*** Data for the task Section Begins ***
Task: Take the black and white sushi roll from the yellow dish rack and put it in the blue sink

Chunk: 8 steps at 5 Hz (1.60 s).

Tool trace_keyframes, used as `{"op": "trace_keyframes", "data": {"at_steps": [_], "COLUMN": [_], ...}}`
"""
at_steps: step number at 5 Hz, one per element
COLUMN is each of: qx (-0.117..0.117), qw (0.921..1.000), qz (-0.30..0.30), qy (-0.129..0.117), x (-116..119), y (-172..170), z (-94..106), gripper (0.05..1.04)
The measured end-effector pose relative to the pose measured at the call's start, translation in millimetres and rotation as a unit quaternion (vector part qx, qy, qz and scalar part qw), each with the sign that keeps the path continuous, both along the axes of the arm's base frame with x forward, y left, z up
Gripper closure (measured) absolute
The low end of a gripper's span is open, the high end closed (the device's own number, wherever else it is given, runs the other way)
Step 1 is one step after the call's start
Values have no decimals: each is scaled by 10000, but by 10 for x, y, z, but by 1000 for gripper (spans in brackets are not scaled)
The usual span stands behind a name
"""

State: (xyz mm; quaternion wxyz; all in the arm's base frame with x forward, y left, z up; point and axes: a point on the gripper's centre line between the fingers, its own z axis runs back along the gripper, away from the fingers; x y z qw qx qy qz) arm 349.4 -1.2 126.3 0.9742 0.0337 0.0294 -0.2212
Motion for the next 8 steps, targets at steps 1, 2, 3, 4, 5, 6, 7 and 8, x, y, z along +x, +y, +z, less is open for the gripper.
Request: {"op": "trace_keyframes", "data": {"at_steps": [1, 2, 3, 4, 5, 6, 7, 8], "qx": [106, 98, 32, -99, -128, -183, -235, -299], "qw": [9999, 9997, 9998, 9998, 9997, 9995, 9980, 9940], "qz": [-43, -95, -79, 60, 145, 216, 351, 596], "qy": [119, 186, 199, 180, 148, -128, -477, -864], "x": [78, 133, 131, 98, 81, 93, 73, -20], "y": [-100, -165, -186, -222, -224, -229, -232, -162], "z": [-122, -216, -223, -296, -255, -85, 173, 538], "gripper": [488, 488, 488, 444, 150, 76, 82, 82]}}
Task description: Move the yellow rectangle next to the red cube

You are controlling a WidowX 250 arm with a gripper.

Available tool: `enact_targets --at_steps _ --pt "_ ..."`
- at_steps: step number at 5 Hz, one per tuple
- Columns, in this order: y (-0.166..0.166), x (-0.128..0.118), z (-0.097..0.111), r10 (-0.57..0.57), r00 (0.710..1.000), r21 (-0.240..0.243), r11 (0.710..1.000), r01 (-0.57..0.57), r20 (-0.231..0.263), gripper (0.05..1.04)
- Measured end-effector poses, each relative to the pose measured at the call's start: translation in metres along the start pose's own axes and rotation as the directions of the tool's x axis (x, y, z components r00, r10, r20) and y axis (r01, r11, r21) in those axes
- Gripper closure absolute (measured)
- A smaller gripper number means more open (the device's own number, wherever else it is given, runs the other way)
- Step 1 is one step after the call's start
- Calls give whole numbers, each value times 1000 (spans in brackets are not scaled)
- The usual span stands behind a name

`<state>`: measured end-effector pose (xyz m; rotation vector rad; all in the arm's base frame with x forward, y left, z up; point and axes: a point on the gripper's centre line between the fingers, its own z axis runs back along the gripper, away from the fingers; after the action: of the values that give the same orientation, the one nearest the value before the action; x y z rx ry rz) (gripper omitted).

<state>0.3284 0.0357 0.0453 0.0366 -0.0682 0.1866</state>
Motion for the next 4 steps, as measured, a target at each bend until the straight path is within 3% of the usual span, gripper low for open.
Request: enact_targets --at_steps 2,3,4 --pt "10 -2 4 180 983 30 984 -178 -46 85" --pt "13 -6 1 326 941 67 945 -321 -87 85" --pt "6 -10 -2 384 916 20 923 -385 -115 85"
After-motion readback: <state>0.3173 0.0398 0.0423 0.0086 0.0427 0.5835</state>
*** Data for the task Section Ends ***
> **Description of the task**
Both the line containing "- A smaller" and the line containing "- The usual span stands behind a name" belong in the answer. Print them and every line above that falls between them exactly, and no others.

> **Solution to this exercise**
- A smaller gripper number means more open (the device's own number, wherever else it is given, runs the other way)
- Step 1 is one step after the call's start
- Calls give whole numbers, each value times 1000 (spans in brackets are not scaled)
- The usual span stands behind a name

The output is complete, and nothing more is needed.